Lord Mitchell: We have had most of the big tech companies in to see us. With some of them — I do not have to name the names, but you will know who I mean — there is this sense that they are both judge and jury when taking a look at what they should take down, how they should behave and so on, and this feeling that they are moral arbiters, as it were, on this. I do not believe that is the case, and I believe it is for outside bodies and Governments around the world to hold them to account. I wondered what you thought about that.
Caroline Dinenage: You are absolutely right, and that is why we have said that we are minded to appoint somebody such as Ofcom — a regulator that will be overseeing this, setting these standards and duties of care, being able to respond to organisations that they do not feel are implementing any form of complaints and concerns effectively and adequately, and directing those organisations to make sure that they are putting in the right checks and balances and protections. It will have teeth; it will have the ability to put punitive measures on those that it does not feel are doing this effectively.
Secondly, in relation to that, will you be encouraging Ofcom to look at public harms as well as individual harms — things that really affect communities or the community in a broader sense, as well as specific harm?
Lastly — forgive me for three questions at once, but they are all very specific — you will know, because I have written to you and to the Secretary of State, that the Age Appropriate Design Code came back unamended from Europe last week. The Bill says that it should be laid before Parliament as soon as reasonably possible. I believe that is now, so I would love to hear when that might be.
Caroline Dinenage: With regard to Ofcom, we took a lot of evidence about this in the consultation on the White Paper. As you probably recall, back in September you spoke to our DG and our director, Suzannah and Sarah, about this and they described the White Paper as being peppermint in some places because some of it was very green. This was an area that we took a lot of feedback on.
This was very contentious, because a number of respondents, particularly organisations, argued for independent review mechanisms such as an ombudsman, but we could not really get any kind of consensus as to how that would operate. You can imagine, given the size and scale of the online world, that the volume of traffic to an ombudsman could be absolutely massive and potentially overwhelm an organisation straightaway. Conversely, a lot of organisations raised concerns about the feasibility and desirability of an ombudsman.

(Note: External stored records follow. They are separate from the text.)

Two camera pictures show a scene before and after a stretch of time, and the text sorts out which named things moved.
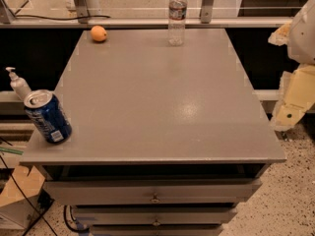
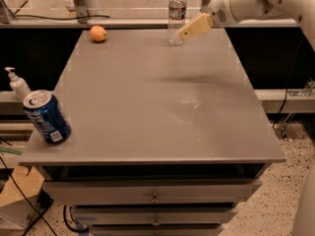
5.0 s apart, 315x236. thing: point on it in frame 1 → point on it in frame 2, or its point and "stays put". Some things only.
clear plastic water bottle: x=177 y=14 stays put
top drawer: x=125 y=192 stays put
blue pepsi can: x=48 y=114 stays put
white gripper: x=304 y=38 → x=219 y=11
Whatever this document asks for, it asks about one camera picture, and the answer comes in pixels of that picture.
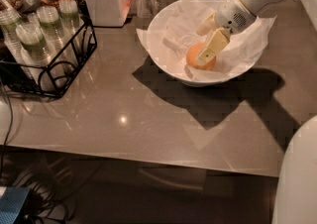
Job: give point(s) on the black wire rack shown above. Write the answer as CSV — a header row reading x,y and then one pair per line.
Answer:
x,y
11,71

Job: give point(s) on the white bowl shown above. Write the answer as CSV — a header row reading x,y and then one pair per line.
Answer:
x,y
158,36

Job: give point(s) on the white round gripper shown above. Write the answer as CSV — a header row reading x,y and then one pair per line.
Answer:
x,y
232,17

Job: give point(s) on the white paper sheet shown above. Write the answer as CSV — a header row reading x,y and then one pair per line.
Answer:
x,y
178,29

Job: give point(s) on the orange fruit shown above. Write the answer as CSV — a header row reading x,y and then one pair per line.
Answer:
x,y
192,55

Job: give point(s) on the blue box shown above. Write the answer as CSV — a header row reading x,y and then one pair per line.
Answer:
x,y
12,201

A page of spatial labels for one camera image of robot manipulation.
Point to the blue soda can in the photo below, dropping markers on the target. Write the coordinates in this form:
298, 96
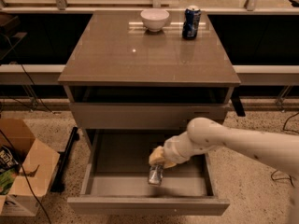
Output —
190, 26

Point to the metal window railing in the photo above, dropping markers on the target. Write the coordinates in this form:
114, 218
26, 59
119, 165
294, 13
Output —
149, 0

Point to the white ceramic bowl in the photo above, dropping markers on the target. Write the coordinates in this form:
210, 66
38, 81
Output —
154, 19

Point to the dark side table left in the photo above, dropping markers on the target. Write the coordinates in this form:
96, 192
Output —
10, 34

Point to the black bar on floor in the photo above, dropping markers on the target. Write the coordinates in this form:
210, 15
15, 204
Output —
58, 183

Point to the grey drawer cabinet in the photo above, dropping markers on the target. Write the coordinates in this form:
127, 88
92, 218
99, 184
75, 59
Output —
118, 61

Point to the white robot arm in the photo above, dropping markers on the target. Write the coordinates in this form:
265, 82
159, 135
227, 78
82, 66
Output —
277, 150

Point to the black snack bag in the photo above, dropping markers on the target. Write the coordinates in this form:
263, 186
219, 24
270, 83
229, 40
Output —
7, 160

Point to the silver redbull can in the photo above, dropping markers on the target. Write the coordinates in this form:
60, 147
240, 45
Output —
155, 175

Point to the green snack bag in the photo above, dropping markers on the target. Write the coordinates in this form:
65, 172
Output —
6, 180

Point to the open cardboard box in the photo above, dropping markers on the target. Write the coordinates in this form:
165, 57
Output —
38, 163

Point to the closed grey upper drawer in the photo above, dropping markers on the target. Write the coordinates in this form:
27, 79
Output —
143, 117

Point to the open grey middle drawer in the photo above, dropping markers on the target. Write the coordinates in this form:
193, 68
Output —
116, 180

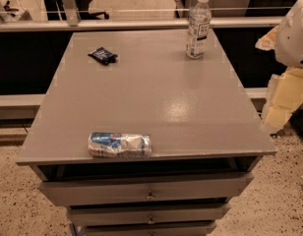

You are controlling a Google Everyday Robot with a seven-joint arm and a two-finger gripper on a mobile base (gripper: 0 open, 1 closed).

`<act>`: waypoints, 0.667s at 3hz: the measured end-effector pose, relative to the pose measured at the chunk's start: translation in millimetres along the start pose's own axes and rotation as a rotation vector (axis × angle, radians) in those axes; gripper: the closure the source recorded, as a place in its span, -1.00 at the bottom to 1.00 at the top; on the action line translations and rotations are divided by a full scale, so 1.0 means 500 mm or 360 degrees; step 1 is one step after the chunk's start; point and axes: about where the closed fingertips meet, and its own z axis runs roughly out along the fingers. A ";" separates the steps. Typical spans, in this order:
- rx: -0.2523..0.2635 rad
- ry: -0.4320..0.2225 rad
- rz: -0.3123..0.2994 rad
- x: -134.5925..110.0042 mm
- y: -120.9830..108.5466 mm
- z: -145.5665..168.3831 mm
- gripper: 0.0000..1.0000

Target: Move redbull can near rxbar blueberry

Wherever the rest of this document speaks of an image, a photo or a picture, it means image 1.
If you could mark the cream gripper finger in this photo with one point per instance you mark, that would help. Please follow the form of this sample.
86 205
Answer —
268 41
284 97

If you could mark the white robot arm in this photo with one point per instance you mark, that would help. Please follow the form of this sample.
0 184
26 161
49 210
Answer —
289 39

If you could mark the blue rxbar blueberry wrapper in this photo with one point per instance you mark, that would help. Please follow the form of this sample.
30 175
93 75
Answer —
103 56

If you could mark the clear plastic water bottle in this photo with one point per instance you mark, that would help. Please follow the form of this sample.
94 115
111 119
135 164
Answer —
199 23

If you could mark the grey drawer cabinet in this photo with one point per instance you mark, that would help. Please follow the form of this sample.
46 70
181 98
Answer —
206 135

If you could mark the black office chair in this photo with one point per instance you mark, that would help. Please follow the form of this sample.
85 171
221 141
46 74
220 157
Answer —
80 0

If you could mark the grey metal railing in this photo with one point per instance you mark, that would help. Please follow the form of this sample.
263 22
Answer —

We are looking very carefully at this. We are looking at options to ensure that there are effective mechanisms for redress, and we will be very clear about this when we come back with our full response.
As you have said, there is no role for the regulator in adjudicating on individual cases, but we are looking at situations where we may have what you might call super-complaints, where you get a lot of people complaining about a certain issue. The information that the regulator gets back will be used in their horizon-scanning work. Effectively, the way I see them working is that they set out what “good” looks like and put out very clearly the duty of care that they expect from these companies. It is up to the companies themselves to implement this and investigate at the first stage, but it is really important that the regulator has a set of sanctions that they can use against those that they feel are not operating in an ethical way.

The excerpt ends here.